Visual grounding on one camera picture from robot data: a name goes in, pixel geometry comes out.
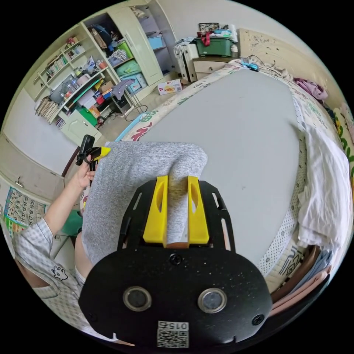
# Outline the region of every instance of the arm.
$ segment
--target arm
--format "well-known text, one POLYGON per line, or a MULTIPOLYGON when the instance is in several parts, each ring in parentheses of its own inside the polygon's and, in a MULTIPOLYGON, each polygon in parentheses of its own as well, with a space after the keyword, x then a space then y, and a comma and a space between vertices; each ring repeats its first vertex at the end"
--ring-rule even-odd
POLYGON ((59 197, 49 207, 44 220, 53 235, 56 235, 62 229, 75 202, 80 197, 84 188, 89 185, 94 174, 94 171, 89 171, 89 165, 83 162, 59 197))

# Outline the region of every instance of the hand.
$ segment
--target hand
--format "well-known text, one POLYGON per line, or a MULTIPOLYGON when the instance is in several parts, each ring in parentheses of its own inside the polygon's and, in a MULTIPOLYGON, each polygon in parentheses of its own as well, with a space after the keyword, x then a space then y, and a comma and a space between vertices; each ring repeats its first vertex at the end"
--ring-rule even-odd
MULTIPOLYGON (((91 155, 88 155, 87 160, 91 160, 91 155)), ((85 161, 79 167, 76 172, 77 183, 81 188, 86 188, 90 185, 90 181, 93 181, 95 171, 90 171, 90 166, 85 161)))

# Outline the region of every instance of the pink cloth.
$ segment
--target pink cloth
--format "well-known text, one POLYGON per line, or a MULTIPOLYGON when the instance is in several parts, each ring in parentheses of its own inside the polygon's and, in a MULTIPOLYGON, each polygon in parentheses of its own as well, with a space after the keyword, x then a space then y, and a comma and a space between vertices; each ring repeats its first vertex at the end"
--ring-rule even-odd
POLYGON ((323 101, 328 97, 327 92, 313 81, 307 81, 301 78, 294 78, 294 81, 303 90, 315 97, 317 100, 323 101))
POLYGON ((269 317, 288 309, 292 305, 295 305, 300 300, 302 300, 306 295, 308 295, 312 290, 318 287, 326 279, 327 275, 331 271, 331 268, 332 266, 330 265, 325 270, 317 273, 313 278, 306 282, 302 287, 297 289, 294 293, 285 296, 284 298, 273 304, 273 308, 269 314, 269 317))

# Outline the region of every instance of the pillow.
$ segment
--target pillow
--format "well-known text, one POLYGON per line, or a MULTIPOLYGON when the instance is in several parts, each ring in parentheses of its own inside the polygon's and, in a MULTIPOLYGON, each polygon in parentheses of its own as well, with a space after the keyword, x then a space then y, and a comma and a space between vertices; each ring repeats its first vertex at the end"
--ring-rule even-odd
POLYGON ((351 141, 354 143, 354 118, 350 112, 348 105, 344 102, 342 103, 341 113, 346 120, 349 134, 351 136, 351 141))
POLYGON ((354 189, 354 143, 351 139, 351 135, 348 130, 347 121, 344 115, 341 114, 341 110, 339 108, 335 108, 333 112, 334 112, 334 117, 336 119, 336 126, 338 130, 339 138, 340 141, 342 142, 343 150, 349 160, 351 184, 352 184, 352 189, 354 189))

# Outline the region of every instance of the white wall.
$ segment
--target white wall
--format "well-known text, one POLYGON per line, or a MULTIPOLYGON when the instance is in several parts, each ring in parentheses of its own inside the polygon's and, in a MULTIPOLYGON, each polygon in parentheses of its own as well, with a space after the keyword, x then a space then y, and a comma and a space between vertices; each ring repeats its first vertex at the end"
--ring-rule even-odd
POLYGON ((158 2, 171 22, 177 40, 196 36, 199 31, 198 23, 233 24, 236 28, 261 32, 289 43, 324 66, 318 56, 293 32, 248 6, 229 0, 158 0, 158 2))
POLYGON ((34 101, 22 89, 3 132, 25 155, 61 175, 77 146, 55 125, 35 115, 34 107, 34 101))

··········

Give the entries back verbatim and omit the images.

— Answer for this exercise —
Visual grounding on one camera picture from robot data: a name goes in, pixel geometry comes out.
# Outline the region of every instance of the arm.
$ segment
--target arm
--format "well-known text, one POLYGON per line, or a MULTIPOLYGON when the instance is in several parts, each ring in parentheses of its own inside the polygon's and, in a MULTIPOLYGON, each polygon in parentheses of its own as well, with a space after the keyword, x then a space then y, and a comma and a space between vertices; each ring repeats its first vertex at the end"
--ring-rule even-odd
POLYGON ((59 197, 49 207, 44 220, 53 235, 56 235, 62 229, 75 202, 80 197, 84 188, 89 185, 94 174, 94 171, 89 171, 89 165, 83 162, 59 197))

# Outline the region of every instance of the hand.
$ segment
--target hand
--format "well-known text, one POLYGON per line, or a MULTIPOLYGON when the instance is in several parts, each ring in parentheses of its own inside the polygon's and, in a MULTIPOLYGON, each polygon in parentheses of its own as well, with a space after the keyword, x then a space then y, and a comma and a space between vertices; each ring repeats its first vertex at the end"
--ring-rule even-odd
MULTIPOLYGON (((91 155, 88 155, 87 160, 91 160, 91 155)), ((85 161, 79 167, 76 172, 77 183, 81 188, 86 188, 90 185, 90 181, 93 181, 95 171, 90 171, 90 166, 85 161)))

# Outline the region of every instance of the pink cloth.
$ segment
--target pink cloth
--format "well-known text, one POLYGON per line, or a MULTIPOLYGON when the instance is in several parts, each ring in parentheses of its own inside the polygon's and, in a MULTIPOLYGON, each polygon in parentheses of its own as well, with a space after the keyword, x then a space then y, and a comma and a space between vertices; each ring repeats its first vertex at the end"
--ring-rule even-odd
POLYGON ((323 101, 328 97, 327 92, 313 81, 307 81, 301 78, 294 78, 294 81, 303 90, 315 97, 317 100, 323 101))
POLYGON ((269 317, 288 309, 292 305, 295 305, 300 300, 302 300, 306 295, 308 295, 312 290, 318 287, 326 279, 327 275, 331 271, 331 268, 332 266, 330 265, 325 270, 317 273, 313 278, 306 282, 302 287, 297 289, 294 293, 285 296, 284 298, 273 304, 273 308, 269 314, 269 317))

# Outline the region of every instance of the pillow.
$ segment
--target pillow
--format "well-known text, one POLYGON per line, or a MULTIPOLYGON when the instance is in several parts, each ring in parentheses of its own inside the polygon's and, in a MULTIPOLYGON, each polygon in parentheses of its own as well, with a space after the keyword, x then a space then y, and a comma and a space between vertices; each ring repeats its first vertex at the end"
--ring-rule even-odd
POLYGON ((351 141, 354 143, 354 118, 350 112, 348 105, 344 102, 342 103, 341 113, 346 120, 349 134, 351 136, 351 141))
POLYGON ((354 189, 354 143, 351 139, 351 135, 348 130, 347 121, 344 115, 341 114, 341 110, 339 108, 335 108, 333 112, 334 112, 334 117, 336 119, 336 126, 338 130, 339 138, 340 141, 342 142, 343 150, 349 160, 351 184, 352 184, 352 189, 354 189))

# Outline the region of every instance of the white wall.
$ segment
--target white wall
--format "well-known text, one POLYGON per line, or a MULTIPOLYGON when the instance is in several parts, each ring in parentheses of its own inside the polygon's and, in a MULTIPOLYGON, each polygon in parentheses of its own as well, with a space after the keyword, x then a space then y, and a comma and a space between vertices; each ring repeats its first vertex at the end"
--ring-rule even-odd
POLYGON ((158 2, 171 22, 177 40, 196 36, 199 31, 198 23, 233 24, 236 28, 261 32, 289 43, 324 66, 318 56, 293 32, 248 6, 229 0, 158 0, 158 2))
POLYGON ((34 101, 22 89, 3 132, 25 155, 61 175, 77 146, 55 125, 35 115, 34 107, 34 101))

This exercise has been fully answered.